> _EXERCISE REQUIREMENTS_: In the data, find the word "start" and copy out every line that has it.

++++ AVAILABLE DATA ++++

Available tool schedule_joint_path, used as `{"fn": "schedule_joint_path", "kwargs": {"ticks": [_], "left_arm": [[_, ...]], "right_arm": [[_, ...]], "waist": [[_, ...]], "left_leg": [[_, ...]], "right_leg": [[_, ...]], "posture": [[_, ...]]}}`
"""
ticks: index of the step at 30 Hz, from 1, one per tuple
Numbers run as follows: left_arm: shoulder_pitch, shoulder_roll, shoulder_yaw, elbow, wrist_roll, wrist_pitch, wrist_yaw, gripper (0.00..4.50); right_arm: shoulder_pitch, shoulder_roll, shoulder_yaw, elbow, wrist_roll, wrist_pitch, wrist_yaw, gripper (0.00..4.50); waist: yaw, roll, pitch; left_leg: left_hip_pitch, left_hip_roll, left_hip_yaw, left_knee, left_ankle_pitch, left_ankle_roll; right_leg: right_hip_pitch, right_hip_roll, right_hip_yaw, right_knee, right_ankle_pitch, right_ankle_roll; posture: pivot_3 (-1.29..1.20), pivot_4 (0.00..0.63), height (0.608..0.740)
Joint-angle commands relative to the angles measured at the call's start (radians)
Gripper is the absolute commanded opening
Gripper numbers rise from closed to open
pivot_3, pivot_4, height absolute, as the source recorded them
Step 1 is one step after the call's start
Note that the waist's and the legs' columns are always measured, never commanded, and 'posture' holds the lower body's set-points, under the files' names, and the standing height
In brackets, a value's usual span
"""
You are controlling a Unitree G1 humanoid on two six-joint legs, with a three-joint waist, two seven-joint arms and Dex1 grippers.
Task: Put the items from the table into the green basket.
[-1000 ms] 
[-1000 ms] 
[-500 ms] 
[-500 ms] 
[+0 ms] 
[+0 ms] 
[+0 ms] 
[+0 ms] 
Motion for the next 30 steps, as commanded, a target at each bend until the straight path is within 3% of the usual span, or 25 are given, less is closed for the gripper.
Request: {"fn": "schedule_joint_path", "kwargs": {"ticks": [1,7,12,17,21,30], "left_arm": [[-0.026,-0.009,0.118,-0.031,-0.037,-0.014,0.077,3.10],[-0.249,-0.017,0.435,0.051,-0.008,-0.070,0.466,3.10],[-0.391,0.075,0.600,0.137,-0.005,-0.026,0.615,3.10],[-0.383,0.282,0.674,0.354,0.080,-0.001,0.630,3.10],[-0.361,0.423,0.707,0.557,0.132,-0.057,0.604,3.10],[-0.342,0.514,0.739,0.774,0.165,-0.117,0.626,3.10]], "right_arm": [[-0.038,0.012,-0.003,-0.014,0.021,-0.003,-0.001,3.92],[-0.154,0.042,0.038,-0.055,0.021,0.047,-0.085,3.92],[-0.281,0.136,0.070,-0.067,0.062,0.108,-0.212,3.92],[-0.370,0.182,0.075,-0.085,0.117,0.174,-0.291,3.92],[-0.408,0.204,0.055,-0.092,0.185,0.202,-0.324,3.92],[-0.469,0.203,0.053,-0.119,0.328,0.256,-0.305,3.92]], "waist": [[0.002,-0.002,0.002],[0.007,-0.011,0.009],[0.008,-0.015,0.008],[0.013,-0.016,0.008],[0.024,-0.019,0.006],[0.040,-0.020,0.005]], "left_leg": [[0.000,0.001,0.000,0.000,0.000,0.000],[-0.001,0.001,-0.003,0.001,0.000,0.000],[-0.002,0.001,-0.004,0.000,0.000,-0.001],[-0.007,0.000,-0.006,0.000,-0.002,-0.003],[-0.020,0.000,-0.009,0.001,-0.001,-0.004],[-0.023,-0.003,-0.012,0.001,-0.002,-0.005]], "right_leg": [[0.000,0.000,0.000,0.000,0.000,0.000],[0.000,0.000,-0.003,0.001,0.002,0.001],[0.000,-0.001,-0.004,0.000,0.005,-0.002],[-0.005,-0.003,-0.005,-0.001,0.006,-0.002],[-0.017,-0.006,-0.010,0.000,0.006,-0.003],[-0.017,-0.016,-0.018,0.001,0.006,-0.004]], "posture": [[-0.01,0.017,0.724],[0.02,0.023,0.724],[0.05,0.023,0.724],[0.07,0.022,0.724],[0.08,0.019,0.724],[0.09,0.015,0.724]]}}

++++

> _THE COMPLETED TASK_:
Joint-angle commands relative to the angles measured at the call's start (radians)
Step 1 is one step after the call's start

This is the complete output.